The Hoover Institution on War, Revolution and Peace began in 1919 as an archive of World War I materials collected by Herbert Hoover, a member of the Class of 1895 and Stanford’s only U.S. president. It derives its current mission from his 1959 statement to the university’s Board of Trustees: “This Institution supports the Constitution of the United States, its Bill of Rights and its method of representative government. Both our social and economic systems are based on private enterprise from which springs initiative and ingenuity. . . . Ours is a system where the Federal Government should undertake no governmental, social or economic action, except where local government, or the people, cannot undertake it for themselves. . . . The overall mission of this Institution is, from its records, to recall the voice of experience against the making of war, and by the study of these records and their publication, to recall man’s endeavors to make and preserve peace, and to sustain for America the safeguards of the American way of life. This Institution is not, and must not be, a mere library. But with these purposes as its goal, the Institution itself must constantly and dynamically point the road to peace, to personal freedom, and to the safeguards of the American system.”
By design, Hoover is more independent than other institutes on campus; it reports directly to the president rather than to a dean, and it is advised by a board of overseers. Financially, it is a tub on its own bottom, supported almost entirely by endowment and donations. “I do not fund Hoover,” says Stanford provost Persis Drell. “I do provide funding to the library”—a much-renowned archive largely dedicated to the world history of the 20th and 21st centuries—“because that’s open to the entire community.”
One recent acclaimed presence on campus—Drell calls him ‘one of my heroes’—was former national security adviser H.R. McMaster.

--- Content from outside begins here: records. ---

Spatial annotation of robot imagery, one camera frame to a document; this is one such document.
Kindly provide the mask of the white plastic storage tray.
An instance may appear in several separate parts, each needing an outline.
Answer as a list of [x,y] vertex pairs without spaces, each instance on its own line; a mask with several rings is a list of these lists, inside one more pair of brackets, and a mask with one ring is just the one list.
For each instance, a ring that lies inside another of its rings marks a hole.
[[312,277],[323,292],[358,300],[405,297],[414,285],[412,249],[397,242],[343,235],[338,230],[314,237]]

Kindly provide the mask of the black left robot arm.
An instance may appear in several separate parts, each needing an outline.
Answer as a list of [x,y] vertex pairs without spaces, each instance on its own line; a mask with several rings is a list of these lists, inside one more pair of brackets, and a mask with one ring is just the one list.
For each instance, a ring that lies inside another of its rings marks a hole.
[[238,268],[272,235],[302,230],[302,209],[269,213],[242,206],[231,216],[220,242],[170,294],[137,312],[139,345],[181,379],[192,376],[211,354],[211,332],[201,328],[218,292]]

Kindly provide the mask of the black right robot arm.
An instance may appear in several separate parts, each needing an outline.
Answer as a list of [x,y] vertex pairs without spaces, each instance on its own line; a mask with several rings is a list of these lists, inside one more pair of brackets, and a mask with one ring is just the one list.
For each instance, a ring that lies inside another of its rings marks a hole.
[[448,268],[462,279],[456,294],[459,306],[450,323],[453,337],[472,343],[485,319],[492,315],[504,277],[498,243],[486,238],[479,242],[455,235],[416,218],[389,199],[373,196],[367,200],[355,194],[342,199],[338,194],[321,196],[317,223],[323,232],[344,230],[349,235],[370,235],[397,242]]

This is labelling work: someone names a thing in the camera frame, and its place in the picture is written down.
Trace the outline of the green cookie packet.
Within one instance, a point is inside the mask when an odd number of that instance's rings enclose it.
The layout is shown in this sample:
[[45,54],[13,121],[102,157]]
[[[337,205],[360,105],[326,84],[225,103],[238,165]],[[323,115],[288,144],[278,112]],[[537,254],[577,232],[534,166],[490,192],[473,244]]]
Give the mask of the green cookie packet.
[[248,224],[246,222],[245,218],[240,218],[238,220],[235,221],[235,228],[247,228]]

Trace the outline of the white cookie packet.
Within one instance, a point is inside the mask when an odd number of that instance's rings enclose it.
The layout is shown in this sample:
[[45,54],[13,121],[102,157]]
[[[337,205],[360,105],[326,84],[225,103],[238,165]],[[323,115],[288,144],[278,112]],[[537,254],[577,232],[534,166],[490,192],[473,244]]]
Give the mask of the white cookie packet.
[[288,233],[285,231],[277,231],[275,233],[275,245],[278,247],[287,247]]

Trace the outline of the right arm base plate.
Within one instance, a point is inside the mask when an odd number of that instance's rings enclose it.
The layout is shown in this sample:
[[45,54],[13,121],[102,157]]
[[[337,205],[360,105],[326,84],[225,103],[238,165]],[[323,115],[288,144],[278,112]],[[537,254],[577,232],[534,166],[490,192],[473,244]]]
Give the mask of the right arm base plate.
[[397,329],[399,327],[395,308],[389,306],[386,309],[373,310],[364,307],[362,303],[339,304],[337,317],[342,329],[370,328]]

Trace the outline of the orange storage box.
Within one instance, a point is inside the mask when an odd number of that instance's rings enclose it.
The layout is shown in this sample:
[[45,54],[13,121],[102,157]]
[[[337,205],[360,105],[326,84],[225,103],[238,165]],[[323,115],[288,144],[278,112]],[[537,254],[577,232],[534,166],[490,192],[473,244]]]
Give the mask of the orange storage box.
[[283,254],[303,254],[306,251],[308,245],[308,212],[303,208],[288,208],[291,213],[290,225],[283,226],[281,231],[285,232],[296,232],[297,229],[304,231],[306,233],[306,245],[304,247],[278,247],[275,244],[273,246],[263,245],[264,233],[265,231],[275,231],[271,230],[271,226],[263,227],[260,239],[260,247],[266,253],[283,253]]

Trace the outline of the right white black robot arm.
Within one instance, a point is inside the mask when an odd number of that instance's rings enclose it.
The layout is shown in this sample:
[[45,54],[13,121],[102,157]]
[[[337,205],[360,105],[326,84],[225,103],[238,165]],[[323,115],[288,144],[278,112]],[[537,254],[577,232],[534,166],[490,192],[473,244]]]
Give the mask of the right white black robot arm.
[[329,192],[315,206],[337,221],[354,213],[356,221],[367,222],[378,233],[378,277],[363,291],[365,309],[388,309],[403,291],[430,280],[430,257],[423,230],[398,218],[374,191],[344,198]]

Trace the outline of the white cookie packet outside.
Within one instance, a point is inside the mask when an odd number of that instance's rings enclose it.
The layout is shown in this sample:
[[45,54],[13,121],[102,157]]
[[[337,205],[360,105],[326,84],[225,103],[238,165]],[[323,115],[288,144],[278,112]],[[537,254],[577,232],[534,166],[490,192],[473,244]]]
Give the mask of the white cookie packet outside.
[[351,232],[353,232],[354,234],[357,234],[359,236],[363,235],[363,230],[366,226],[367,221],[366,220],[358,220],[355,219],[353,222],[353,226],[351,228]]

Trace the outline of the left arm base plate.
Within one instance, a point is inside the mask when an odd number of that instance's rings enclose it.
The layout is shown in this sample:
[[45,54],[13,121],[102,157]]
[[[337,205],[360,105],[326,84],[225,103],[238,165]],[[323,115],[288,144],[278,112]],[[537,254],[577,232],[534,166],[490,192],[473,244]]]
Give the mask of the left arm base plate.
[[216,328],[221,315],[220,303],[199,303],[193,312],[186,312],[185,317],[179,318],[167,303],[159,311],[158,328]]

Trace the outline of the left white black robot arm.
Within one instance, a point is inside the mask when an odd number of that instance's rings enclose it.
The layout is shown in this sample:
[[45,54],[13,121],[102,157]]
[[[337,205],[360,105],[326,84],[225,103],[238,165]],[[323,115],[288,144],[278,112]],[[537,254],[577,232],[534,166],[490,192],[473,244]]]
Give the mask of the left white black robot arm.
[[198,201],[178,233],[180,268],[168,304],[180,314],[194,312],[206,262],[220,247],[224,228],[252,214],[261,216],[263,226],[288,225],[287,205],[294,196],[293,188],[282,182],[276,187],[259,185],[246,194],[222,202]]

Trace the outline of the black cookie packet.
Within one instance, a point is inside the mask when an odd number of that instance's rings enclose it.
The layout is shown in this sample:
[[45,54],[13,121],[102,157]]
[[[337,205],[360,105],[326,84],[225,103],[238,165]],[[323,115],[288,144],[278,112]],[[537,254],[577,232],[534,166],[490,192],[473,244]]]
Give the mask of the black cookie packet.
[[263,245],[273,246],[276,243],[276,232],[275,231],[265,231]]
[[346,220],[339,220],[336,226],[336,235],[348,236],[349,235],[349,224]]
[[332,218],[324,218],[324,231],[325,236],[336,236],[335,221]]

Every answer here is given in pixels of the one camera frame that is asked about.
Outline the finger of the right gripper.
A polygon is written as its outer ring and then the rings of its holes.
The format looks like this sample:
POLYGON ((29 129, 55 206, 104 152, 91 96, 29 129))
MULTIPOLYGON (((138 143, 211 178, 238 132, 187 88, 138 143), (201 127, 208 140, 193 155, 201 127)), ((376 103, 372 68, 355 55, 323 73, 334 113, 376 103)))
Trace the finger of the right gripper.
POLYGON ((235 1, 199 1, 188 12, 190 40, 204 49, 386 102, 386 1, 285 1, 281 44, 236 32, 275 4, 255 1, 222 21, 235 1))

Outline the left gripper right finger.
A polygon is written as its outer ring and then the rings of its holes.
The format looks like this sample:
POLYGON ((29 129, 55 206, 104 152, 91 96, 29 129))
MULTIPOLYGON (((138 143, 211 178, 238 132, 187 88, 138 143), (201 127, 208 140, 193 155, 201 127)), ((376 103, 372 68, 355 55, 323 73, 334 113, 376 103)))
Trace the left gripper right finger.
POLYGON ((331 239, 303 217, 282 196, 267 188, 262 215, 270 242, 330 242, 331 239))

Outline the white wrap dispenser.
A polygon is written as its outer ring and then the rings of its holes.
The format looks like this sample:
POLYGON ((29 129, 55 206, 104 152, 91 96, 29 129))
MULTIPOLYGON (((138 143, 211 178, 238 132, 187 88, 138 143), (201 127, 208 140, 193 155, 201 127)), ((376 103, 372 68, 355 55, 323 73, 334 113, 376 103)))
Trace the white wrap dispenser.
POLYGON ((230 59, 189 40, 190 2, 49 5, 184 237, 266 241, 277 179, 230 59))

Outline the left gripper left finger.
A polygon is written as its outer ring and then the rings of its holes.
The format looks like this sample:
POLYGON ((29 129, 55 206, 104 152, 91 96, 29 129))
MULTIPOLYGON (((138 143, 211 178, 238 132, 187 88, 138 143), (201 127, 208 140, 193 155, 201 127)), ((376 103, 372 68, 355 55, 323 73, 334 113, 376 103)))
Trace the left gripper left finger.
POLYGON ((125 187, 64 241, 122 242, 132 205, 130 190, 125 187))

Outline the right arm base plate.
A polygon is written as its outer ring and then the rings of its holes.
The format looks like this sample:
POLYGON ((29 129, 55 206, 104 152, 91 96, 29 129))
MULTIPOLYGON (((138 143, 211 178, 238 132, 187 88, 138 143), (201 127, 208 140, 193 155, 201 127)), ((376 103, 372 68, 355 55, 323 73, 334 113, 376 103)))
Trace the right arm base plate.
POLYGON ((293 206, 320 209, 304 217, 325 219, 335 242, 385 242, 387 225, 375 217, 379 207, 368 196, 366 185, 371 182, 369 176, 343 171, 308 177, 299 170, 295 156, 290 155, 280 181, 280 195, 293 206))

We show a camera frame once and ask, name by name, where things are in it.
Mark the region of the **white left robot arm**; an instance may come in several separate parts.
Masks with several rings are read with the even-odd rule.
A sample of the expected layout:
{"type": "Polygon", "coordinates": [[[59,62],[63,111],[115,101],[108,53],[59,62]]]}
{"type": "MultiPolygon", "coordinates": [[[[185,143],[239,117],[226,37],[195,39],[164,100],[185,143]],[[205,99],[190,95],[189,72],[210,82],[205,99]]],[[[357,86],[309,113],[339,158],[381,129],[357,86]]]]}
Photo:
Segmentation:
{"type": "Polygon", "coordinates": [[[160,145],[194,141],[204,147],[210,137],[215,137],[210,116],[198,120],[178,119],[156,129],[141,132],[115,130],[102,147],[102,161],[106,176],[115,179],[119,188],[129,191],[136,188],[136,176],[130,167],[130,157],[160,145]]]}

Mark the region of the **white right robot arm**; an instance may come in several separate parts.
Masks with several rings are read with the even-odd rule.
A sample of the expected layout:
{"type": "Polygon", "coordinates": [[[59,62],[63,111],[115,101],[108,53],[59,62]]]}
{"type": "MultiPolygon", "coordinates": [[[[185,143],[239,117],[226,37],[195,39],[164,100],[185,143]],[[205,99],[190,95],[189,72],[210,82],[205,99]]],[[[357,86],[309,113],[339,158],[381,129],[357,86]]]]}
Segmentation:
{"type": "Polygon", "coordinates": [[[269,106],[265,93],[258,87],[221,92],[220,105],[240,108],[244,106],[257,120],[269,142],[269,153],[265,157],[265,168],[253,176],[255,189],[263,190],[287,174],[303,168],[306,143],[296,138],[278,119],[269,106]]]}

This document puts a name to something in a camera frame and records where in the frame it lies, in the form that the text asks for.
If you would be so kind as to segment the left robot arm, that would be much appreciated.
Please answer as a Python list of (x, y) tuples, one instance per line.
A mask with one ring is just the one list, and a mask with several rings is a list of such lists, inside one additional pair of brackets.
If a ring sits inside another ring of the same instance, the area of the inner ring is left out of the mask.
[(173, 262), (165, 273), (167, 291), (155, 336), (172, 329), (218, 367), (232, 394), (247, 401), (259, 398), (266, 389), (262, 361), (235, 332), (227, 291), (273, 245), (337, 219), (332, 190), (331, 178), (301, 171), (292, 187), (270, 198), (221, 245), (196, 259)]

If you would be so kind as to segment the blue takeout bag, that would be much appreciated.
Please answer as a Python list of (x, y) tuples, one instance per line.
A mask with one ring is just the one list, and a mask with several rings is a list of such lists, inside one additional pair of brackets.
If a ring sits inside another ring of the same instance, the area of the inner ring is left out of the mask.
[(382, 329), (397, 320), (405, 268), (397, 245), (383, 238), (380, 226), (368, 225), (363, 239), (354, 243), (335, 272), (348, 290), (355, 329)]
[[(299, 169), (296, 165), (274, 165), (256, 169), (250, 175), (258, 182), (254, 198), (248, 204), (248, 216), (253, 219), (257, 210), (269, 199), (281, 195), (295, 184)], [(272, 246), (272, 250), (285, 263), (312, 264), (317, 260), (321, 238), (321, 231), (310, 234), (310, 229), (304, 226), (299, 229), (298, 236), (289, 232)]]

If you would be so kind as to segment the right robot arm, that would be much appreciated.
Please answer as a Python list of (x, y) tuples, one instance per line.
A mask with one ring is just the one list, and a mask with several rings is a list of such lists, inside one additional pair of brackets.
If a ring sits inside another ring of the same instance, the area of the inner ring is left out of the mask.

Hoover has several categories of fellowships: visiting, research, adjunct—even particular ones for midcareer government officials and for postdoctoral scholars. The senior fellows most closely resemble university faculty; they go through a four-step appointment process in which they are vetted by their peers before being approved by the Hoover director and the university president. Fully two-thirds of the senior fellows have joint appointments and hold tenure in Stanford schools and departments, largely business, economics, political science and history, but also law, comparative literature, materials science and engineering, and developmental biology. The institution’s current research priorities include challenges in advanced capitalist societies; America and the world; embracing history; state and local governance; public opinion; China; and technology and governance.
Because Hoover is a policy institute, about 20 percent of its senior fellows don’t fall into traditional academic categories, often hailing instead from government or military service. One recent acclaimed presence on campus—Drell calls him “one of my heroes”—was former national security adviser H.R. McMaster. Hoover’s own Statement of Academic Freedom incorporates Stanford’s but also explicitly allows scholars and staff to publish writings that “give their interpretation or opinion.”